Pick a subreddit. What user wrote the most comments in January of 2012? What was the user’s top three most-upvoted comments? Filter out bots or other types of automated posts.

Choose a day of significance to you (e.g., your birthday), and retrieve a 5% sample of the comments posted on this particular day across all 5 years of the dataset.

The number of comments posted per year will likely trend upward over time as more users join Reddit. However, the popularity of some subreddits may increase or decrease over time. Find An example of both.

In [1]:
import pandas as pd
from pyspark.sql.types import StructType, StructField, FloatType, LongType, StringType

df = sqlContext.read.json("hdfs://orion11:32001/sampled_reddit/*")
columns = [
    "distinguished",
    "downs",
    "created_utc",
    "controversiality",
    "edited",
    "gilded",
    "author_flair_css_class",
    "id",
    "author",
    "retrieved_on",
    "score_hidden",
    "subreddit_id",
    "score",
    "name",
    "author_flair_text",
    "link_id",
    "archived",
    "ups",
    "parent_id",
    "subreddit",
    "body"]

df.show(n=4)

NameError: name 'sqlContext' is not defined

In [None]:
df.printSchema()

## 1
How many unique subreddits are there?
#### Answer: 253336

In [None]:
df.select("subreddit").distinct().count()

In [None]:
import pandas as pd
from pyspark.sql.types import StructType, StructField, FloatType, LongType, StringType

df = sqlContext.read.json("hdfs://orion11:32001/reddit/2012/RC_2012-01.bz2")
columns = [
    "distinguished",
    "downs",
    "created_utc",
    "controversiality",
    "edited",
    "gilded",
    "author_flair_css_class",
    "id",
    "author",
    "retrieved_on",
    "score_hidden",
    "subreddit_id",
    "score",
    "name",
    "author_flair_text",
    "link_id",
    "archived",
    "ups",
    "parent_id",
    "subreddit",
    "body"]

df.show(n=4)

In [None]:
df = df.withColumn("created_utc", df["created_utc"].cast(LongType()))

## 2
Pick a subreddit. What user wrote the most comments in January of 2012?
#### Answer: ('Corrupted_Planet', 287)

In [None]:
# January 1st 2012 -> 1325376000
#January 31st 2012 -> 1327968000

df.createOrReplaceTempView("TEMP_DF")

sample_pd = spark.sql("""select * from TEMP_DF where temp_df.subreddit = 'runescape' 
and temp_df.created_utc > 1325376000 
and temp_df.created_utc < 1327968000 
and temp_df.author != '[deleted]'""").toPandas()
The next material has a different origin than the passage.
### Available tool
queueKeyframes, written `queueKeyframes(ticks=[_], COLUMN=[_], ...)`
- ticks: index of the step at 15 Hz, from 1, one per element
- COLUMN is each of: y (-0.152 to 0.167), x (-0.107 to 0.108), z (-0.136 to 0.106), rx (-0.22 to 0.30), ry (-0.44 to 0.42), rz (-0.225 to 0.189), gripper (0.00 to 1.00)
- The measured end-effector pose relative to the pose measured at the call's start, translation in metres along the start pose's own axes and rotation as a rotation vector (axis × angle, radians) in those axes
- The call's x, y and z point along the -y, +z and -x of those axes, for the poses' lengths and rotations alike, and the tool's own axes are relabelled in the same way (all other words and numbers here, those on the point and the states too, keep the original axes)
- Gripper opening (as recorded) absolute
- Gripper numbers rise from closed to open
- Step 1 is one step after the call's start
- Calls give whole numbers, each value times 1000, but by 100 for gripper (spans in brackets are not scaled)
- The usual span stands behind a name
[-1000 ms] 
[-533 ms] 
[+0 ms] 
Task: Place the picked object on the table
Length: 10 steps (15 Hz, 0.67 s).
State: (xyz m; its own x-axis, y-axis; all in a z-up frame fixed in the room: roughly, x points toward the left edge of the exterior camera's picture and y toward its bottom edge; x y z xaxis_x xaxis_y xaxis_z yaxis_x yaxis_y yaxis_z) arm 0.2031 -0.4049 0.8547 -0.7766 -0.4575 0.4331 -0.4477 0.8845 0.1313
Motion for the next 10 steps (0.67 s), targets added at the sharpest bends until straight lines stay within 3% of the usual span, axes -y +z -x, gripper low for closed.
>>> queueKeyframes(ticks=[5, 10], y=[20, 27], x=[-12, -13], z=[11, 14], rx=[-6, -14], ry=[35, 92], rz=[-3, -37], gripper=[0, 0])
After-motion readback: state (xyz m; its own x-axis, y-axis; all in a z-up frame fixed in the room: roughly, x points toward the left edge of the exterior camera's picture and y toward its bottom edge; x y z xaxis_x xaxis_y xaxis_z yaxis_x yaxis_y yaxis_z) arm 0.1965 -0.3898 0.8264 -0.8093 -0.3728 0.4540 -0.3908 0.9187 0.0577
from collections import Counter
counter = Counter(sample_pd.author)
counter.most_common()[:5] # get the five most common elements 

#### Answer:
What was the user’s top three most-upvoted comments? 
Filter out bots or other types of automated posts.

In [None]:
sample_pd_2 = spark.sql("""select * from TEMP_DF 
where temp_df.subreddit = 'runescape' 
and temp_df.created_utc > 1325376000 
and temp_df.created_utc < 1327968000 
and temp_df.author != '[deleted]'
order by temp_df.score desc""").toPandas()
sample_pd_2.iloc[1:4]


## 3
Choose a day of significance to you (e.g., your birthday), and retrieve a 5% sample of the comments posted on this particular day across all 5 years of the dataset.

In [None]:
import pandas as pd
from pyspark.sql.types import StructType, StructField, FloatType, LongType, StringType

df = sqlContext.read.json("hdfs://orion11:32001/sampled_reddit/*")
columns = [
    "distinguished",
    "downs",
    "created_utc",
    "controversiality",
    "edited",
    "gilded",
    "author_flair_css_class",
    "id",
    "author",
    "retrieved_on",
    "score_hidden",
    "subreddit_id",
    "score",
    "name",
    "author_flair_text",
    "link_id",
    "archived",
    "ups",
    "parent_id",
    "subreddit",
    "body"]

df.show(n=2)

In [None]:
df = df.withColumn("created_utc", df["created_utc"].cast(LongType()))

In [None]:
df.createOrReplaceTempView("TEMP_DF")
pd_3 = spark.sql("""select temp_df.body from TEMP_DF 
where (temp_df.created_utc > 1512950400 and temp_df.created_utc < 1513036799)
or (temp_df.created_utc > 1481414400 and temp_df.created_utc < 1481504399)
or (temp_df.created_utc > 1449792000 and temp_df.created_utc < 1449878399)
or (temp_df.created_utc > 1418256000 and temp_df.created_utc < 1418342399)
or (temp_df.created_utc > 1386720000 and temp_df.created_utc < 1386806399)""")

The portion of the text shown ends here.